Hamish Fletcher

Business reporter for the NZ Herald

Chorus funding shortfall can be improved - report

Communications Minister Amy Adams said the Government expected Chorus to meet a "significant part" of the funding shortfall itself. Photo / David White
Communications Minister Amy Adams said the Government expected Chorus to meet a "significant part" of the funding shortfall itself. Photo / David White

Chorus could cut its funding shortfall for the ultra-fast broadband project from $1 billion to $200-250 million if the embattled-lines company introduced savings initiatives, changes to dividend policy and debt headroom, says an independent report released today.

Chorus said last month that a Commerce Commission ruling to cut wholesale internet prices could lead to a $1.07 billion funding shortfall for its portion of the ultra-fast broadband scheme.

The Government then commissioned Ernst & Young (EY) Australia to investigate how the cuts would impact on Chorus' ability to deliver on its UFB contracts with the Crown.

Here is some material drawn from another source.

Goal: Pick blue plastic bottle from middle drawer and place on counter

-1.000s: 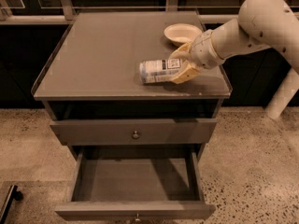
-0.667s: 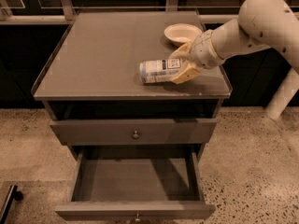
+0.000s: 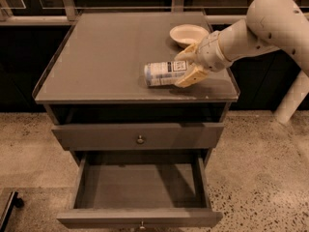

This report was released today and said Chorus could reduce this $1.07 billion funding shortfall to between $200 and $250 million by introducing "cash-flow savings initiatives".
Possible revenue, operating expenditure and capital expenditure initiatives could reduce the funding gap by $400 to $450 million, the report said.

The report said that another $290 million of the funding gap could be reduced if Chorus made changes to its dividend policy.

The report suggested that if a two year "dividend holiday " was introduced and then payouts made of 12.75c per share until 2020, the funding gap would come down by another $290 million.

As well as this, changes to debt headroom could reduce the shortfall by $130 million, the report said.

Even if these changes were made, EY said there was still a risk Chorus might breach its agreements with its banks.

Chorus would also need to make up the remaining $200 to $250 million shortfall and EY said the company could achieve this by:

* Further revenue, operating cost and capital expenditure changes on top of what the report suggested;
* A further cut to dividends;
* Capital raising;
* Changing its contracts with Crown Fibre Holdings (the entity responsible for the taxpayers $1.35 billion investment in UFB).

Chorus and CFH have already begun the discussions about possible changes to UFB contracts to help close the funding gap.

In releasing the report today, Communications Minister Amy Adams said the Government expected Chorus to meet a "significant part" of the funding shortfall itself.

"The Government will be monitoring closely the progress of discussions between CFH and Chorus," she said.

Chorus is one of the Government's four private partners building the UFB network. The scheme aims to rollout fibre internet lines to 75 per cent of the country by 2020 and offering download speeds to users that are much faster than what many today experience.